__Task statement__
The string "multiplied" appears in some lines of the data. Report how many, with no other words.

Data records
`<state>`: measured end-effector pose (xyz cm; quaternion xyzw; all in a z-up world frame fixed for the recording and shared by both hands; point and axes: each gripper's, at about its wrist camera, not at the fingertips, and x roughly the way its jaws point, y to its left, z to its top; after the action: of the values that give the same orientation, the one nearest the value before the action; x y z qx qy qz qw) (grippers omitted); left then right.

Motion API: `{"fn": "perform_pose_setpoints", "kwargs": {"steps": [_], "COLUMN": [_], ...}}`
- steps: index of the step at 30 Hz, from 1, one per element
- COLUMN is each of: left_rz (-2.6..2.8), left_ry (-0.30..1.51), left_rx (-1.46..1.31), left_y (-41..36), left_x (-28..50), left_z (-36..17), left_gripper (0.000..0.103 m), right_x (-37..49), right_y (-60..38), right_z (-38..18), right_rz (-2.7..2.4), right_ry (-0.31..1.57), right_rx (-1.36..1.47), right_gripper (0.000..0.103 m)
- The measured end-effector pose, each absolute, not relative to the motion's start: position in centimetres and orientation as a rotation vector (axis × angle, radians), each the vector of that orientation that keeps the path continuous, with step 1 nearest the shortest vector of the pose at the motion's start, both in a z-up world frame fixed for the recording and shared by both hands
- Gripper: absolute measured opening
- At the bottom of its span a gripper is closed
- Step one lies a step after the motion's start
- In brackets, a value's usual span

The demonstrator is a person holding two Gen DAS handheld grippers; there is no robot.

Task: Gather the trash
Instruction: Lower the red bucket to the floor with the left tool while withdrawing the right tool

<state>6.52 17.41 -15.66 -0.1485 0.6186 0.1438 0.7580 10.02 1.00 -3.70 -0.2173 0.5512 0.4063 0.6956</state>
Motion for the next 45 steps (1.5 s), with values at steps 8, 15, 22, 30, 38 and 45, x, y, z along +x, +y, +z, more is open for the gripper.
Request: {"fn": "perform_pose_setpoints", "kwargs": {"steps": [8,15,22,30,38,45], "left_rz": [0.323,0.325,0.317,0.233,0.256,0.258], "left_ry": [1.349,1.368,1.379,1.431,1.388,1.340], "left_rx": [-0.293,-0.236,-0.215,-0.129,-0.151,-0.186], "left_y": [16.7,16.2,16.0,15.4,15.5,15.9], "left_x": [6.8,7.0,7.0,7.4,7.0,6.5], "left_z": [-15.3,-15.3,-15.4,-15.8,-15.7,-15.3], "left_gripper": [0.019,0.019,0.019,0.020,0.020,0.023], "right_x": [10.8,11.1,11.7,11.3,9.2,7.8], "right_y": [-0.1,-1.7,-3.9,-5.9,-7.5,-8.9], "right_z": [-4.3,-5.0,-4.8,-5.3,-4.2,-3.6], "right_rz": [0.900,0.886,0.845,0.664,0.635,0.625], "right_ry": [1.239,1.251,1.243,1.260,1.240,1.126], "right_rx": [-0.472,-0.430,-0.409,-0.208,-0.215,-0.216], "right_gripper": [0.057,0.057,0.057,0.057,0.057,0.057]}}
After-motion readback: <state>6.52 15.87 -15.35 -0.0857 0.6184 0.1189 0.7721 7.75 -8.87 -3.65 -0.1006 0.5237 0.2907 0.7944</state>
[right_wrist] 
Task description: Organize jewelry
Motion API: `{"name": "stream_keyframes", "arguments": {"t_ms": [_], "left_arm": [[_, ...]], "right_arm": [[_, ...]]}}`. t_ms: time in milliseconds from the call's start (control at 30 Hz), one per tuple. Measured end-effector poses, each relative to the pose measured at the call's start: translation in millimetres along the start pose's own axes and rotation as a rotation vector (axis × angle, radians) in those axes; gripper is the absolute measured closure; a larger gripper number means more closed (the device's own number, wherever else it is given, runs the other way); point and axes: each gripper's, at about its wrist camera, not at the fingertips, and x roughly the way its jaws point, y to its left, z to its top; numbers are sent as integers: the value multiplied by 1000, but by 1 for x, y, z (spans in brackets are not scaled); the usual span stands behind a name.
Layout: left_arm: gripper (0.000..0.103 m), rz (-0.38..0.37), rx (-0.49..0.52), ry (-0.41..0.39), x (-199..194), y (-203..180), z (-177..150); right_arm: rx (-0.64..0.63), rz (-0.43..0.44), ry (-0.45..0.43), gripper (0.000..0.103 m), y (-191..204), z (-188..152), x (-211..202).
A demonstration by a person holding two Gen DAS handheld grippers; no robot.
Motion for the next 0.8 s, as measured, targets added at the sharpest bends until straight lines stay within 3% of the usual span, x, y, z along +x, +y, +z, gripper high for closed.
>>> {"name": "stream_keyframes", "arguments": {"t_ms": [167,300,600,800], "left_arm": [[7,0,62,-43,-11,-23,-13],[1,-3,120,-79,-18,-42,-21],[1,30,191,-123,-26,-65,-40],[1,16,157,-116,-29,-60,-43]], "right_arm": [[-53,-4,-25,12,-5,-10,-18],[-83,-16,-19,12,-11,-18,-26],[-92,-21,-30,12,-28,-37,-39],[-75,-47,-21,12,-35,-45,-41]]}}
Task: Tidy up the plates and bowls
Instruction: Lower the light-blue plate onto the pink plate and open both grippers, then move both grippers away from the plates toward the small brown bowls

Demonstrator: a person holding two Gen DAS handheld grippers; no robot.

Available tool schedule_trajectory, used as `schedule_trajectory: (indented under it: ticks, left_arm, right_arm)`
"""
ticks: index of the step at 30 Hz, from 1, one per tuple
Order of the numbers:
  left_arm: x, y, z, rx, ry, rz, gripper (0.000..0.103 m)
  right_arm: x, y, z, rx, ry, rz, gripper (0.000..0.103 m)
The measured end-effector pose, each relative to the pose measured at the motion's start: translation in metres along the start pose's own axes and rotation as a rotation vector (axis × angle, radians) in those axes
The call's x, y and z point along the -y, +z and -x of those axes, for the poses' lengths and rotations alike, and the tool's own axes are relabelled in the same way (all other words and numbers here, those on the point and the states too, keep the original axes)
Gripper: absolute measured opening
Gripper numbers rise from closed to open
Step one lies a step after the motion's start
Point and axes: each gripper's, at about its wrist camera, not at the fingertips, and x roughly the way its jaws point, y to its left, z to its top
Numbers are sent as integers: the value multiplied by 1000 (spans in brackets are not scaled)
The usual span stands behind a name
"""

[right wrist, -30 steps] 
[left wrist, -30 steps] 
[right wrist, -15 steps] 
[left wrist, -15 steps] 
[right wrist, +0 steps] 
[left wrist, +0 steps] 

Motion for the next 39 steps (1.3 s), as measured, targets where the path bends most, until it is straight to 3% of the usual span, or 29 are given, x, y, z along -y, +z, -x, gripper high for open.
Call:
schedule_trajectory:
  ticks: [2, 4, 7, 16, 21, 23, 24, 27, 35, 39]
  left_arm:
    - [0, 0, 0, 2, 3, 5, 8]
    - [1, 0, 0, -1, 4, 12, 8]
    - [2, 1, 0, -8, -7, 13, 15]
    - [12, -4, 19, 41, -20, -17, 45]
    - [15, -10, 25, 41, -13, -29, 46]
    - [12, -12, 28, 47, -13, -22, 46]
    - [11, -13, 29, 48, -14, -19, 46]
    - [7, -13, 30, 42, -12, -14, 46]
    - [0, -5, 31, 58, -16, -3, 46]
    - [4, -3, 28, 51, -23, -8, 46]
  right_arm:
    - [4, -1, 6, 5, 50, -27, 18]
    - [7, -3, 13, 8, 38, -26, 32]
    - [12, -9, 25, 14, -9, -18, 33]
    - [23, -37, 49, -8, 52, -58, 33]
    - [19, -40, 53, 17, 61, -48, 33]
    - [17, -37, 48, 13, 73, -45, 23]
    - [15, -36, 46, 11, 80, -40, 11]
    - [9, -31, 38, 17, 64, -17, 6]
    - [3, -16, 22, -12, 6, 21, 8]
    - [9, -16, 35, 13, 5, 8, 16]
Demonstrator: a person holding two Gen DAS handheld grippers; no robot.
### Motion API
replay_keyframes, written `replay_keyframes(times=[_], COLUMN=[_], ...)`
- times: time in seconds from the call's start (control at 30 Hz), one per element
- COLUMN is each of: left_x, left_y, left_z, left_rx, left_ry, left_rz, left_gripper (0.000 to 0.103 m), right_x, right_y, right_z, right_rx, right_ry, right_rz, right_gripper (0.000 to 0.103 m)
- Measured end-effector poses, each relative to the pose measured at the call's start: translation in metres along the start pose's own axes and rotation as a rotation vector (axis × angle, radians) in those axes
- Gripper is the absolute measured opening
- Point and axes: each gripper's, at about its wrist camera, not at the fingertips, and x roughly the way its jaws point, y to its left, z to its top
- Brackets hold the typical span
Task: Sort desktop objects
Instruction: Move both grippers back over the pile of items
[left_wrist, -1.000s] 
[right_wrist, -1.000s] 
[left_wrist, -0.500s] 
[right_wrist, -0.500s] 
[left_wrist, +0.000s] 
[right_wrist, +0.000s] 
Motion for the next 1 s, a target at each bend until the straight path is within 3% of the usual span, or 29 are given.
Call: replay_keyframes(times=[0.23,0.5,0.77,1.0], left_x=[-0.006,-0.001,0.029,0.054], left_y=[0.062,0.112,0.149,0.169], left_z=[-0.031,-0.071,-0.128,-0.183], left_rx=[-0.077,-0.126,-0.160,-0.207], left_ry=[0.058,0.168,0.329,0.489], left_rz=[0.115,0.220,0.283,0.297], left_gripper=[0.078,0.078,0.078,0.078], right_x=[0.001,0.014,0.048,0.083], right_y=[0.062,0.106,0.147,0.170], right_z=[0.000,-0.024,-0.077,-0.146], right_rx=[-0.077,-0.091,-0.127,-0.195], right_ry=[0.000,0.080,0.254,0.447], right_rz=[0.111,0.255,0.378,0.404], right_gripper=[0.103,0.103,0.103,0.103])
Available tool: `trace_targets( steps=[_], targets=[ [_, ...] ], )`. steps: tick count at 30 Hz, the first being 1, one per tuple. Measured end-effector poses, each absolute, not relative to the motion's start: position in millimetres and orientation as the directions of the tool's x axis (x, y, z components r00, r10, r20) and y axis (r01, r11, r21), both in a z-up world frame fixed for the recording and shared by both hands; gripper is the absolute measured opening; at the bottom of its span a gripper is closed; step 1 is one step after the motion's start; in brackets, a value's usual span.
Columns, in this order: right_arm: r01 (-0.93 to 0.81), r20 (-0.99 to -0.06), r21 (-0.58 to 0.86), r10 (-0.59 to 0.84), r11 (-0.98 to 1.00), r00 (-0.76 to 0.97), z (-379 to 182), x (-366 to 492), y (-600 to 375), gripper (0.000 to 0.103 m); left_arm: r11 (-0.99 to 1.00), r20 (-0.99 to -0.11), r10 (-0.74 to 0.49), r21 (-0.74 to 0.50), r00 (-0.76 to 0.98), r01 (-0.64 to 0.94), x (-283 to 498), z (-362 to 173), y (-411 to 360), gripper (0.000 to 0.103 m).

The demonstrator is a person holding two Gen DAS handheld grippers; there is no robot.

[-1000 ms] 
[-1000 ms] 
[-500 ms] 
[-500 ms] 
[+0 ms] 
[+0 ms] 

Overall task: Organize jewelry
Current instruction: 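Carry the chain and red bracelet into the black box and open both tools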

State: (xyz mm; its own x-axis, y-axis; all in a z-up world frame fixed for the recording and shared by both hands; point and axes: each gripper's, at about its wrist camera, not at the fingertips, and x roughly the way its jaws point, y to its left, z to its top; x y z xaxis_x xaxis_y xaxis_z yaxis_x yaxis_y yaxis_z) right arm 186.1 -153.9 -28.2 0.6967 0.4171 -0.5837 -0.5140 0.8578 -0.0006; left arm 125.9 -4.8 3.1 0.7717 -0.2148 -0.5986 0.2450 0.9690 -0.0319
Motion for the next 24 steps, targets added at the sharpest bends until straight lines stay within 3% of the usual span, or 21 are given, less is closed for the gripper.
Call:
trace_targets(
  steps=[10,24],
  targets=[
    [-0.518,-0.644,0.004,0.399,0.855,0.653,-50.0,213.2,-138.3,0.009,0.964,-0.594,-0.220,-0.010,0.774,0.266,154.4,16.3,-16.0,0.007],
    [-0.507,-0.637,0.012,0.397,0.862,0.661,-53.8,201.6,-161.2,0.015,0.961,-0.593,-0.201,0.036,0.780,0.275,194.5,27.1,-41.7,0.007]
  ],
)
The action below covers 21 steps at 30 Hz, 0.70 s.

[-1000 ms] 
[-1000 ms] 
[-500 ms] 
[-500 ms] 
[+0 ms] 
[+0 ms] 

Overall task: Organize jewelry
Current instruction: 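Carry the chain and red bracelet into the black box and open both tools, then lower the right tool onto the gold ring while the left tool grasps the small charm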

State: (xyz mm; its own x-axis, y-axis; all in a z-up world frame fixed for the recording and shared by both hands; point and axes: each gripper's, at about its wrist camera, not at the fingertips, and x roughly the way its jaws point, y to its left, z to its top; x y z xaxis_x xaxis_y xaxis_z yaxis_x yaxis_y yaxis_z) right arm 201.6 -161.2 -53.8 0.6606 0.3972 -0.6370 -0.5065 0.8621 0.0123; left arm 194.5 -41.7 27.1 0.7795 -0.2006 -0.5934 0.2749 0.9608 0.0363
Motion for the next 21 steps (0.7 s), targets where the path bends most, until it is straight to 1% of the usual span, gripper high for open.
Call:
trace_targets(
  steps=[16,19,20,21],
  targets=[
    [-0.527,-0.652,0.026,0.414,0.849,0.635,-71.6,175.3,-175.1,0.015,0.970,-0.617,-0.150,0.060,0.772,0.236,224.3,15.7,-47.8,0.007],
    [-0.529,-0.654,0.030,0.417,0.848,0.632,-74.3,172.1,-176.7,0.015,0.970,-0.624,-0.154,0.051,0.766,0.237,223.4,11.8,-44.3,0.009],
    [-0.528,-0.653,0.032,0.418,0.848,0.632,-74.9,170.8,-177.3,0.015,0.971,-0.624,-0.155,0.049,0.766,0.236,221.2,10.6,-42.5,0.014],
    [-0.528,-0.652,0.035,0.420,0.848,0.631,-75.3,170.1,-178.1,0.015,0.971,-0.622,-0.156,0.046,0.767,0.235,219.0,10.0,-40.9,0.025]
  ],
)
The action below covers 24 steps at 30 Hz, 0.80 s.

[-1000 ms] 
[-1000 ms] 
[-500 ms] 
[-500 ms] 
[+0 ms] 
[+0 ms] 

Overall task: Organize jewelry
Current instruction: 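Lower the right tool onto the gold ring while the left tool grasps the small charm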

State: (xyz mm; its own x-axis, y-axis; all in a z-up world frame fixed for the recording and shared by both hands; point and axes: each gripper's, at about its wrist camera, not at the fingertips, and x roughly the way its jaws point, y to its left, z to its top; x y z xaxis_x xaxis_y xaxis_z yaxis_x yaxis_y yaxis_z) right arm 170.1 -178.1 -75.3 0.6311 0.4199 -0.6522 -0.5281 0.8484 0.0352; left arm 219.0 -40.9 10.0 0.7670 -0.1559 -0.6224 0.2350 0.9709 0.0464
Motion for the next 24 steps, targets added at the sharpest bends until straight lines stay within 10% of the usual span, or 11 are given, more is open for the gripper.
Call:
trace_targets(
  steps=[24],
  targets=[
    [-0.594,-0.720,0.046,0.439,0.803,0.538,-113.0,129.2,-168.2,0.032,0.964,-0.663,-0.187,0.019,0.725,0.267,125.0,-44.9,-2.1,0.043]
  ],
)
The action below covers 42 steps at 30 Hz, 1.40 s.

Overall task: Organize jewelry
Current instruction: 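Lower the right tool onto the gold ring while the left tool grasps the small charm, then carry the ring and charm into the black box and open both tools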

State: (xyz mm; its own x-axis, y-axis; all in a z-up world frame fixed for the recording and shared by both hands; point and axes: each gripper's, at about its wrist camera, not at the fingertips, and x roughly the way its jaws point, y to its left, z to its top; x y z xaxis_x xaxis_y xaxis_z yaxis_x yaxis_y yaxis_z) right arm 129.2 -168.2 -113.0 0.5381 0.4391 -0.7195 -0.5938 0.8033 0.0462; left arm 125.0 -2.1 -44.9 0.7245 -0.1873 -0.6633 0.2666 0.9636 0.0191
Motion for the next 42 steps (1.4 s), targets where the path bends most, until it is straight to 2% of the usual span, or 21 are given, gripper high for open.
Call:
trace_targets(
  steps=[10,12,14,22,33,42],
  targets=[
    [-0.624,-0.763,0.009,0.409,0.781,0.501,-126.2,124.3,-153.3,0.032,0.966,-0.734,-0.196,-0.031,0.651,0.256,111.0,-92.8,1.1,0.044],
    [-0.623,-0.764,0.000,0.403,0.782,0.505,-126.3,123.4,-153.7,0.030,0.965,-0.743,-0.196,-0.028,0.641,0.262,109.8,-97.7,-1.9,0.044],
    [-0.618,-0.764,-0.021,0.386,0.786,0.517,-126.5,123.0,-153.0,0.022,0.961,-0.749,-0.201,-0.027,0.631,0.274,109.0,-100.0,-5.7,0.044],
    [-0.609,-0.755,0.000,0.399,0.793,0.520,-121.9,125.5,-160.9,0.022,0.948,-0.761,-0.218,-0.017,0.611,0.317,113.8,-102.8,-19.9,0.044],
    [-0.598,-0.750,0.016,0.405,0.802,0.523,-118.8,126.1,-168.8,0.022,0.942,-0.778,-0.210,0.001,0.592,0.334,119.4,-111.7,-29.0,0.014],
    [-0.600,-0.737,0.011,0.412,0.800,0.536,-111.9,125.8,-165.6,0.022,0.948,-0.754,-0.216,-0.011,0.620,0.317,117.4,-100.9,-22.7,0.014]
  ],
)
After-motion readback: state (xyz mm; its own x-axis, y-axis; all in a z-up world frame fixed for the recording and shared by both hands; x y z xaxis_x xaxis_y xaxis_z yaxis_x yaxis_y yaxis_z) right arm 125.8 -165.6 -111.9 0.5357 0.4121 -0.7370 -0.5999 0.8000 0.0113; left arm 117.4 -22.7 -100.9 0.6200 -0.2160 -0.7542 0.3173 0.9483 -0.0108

__Reply__
2